From Microsoft Graph API reference:
GET /users/{id | userPrincipalName}
Have you tried to use the email address as objectID?
If you need retrieve a guest user may use:
public static async Task<User> GetGuestUserByEmail(string email)
{
try
{
var request = await graphClient
.Users
.Request()
.Filter($"userType eq 'guest' and mail eq '{email}'") // apply filter
.GetAsync();
var guestUsers = request.CurrentPage.ToList();
var user = guestUsers.FirstOrDefault();
return user;
}
catch (ServiceException ex)
{
Console.WriteLine($"Error: {ex.Message}");
return null;
}
}
There actually is no truly reliable way to do this. Email addresses in AAD are not unique. The UPN is often an email address, and it is unique, but there's a nasty catch: If the person happens to have a long email address AND they're a guest user, the UPN appears to be the email truncated to 54 characters, then have #EXT# tacked on, and it can even be changed after the fact to have the #EXT# removed where it can be up to 64 characters before the # symbol, and doesn't have to be anything resembling their actual email address.

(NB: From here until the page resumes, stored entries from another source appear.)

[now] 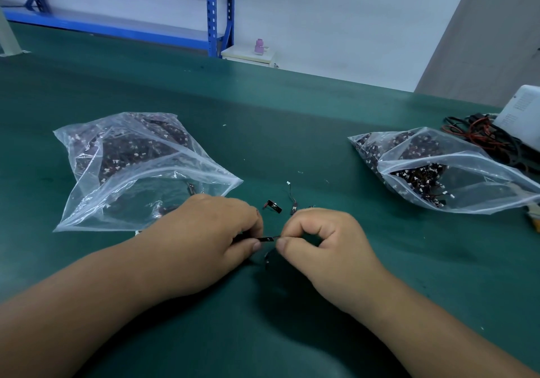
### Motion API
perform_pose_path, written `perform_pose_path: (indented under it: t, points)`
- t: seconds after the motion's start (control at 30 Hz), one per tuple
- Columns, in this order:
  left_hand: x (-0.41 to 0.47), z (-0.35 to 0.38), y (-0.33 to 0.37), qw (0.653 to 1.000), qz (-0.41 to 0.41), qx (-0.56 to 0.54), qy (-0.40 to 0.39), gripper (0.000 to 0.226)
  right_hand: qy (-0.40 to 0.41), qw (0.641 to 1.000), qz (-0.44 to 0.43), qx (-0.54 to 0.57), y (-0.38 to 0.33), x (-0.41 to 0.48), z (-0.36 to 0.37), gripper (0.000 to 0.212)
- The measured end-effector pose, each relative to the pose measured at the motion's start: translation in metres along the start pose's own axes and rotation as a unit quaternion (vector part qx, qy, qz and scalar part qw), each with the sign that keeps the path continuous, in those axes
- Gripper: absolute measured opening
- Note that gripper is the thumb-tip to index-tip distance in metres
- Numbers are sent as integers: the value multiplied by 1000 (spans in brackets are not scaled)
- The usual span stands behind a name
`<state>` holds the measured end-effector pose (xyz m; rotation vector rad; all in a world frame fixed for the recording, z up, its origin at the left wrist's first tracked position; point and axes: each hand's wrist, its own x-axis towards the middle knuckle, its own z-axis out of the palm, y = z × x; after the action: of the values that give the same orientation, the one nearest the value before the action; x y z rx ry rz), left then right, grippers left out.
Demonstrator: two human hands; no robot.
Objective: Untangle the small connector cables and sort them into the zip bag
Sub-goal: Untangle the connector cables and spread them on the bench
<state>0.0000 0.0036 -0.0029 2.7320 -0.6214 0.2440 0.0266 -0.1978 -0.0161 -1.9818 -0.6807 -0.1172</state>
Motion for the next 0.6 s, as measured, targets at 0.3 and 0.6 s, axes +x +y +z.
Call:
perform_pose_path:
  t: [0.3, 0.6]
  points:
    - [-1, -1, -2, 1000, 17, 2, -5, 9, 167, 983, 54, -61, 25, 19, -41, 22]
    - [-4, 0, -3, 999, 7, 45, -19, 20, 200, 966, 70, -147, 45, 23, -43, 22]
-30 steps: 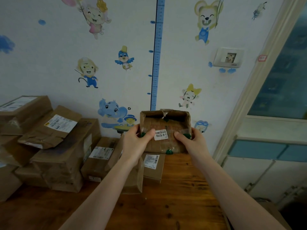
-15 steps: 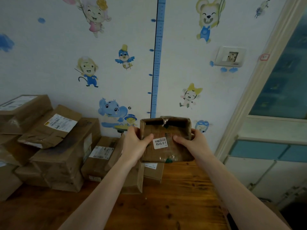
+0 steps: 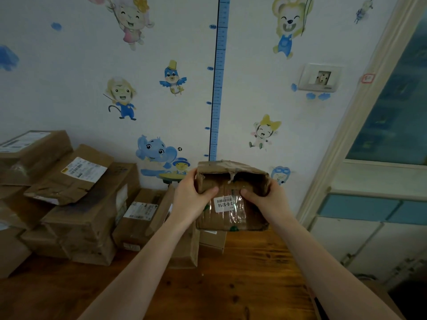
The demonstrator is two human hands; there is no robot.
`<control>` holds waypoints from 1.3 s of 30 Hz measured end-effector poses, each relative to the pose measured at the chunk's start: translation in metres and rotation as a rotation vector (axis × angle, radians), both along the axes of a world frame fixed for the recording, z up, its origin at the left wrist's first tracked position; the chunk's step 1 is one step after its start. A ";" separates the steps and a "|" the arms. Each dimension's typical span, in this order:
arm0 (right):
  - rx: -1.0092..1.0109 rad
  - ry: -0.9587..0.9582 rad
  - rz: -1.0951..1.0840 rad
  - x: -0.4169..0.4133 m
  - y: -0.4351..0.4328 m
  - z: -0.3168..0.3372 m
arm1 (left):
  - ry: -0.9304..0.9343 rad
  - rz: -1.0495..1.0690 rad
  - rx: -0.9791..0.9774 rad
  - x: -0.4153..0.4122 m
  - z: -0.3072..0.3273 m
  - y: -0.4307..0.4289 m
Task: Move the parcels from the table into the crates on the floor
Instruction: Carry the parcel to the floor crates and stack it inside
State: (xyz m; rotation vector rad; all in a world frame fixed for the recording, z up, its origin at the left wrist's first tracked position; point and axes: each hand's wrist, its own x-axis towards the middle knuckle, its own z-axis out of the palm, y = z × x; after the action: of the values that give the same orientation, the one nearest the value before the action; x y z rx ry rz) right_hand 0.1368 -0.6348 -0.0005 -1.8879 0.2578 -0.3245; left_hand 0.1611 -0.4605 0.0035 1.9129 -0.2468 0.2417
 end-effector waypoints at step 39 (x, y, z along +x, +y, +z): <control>0.168 -0.005 0.039 -0.007 0.012 0.000 | 0.201 -0.013 -0.202 0.001 -0.008 -0.001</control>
State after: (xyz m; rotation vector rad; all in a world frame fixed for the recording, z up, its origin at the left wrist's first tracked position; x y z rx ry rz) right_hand 0.1297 -0.6232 -0.0005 -1.7242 0.2368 -0.2725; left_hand 0.1622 -0.4617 -0.0050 1.7205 -0.0959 0.0611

The only way you're supposed to actually be able to find them is with their user object's GUID.
https://learn.microsoft.com/en-us/answers/questions/81053/user-principal-name-and-ext.html
There is a reliable way to get the emails address using the Open ID mechanism. With openid as a scope, you can get the userinfo_endpoint endpoint from https://login.microsoftonline.com/common/v2.0/.well-known/openid-configuration
GET https://graph.microsoft.com/oidc/userinfo (this endpoint shouldn't be hard coded)
{
"sub": "uniqueid",
"name": "Name",
"family_name": "Name",
"given_name": "Name",
"picture": "https://graph.microsoft.com/v1.0/me/photo/$value",
"email": "email#example.com"
}
https://learn.microsoft.com/en-us/azure/active-directory/develop/userinfo
Such a seemingly simple thing and yet so complex. My strategy:
var users = await graphClient.Users.Request()
.Filter($"userPrincipalName eq '{targetEmail}' or mail eq '{targetEmail}'")
.GetAsync();
If all you have is the email address you can't get around the possibility of more than one hit and letting your user pick the right one. Which makes sense, since if you're ever adding people to something in the Azure portal or DevOps it's the same thing.
But at least this way you should have both your internal users (via userPrincipalName) and guests (via mail) covered in one query.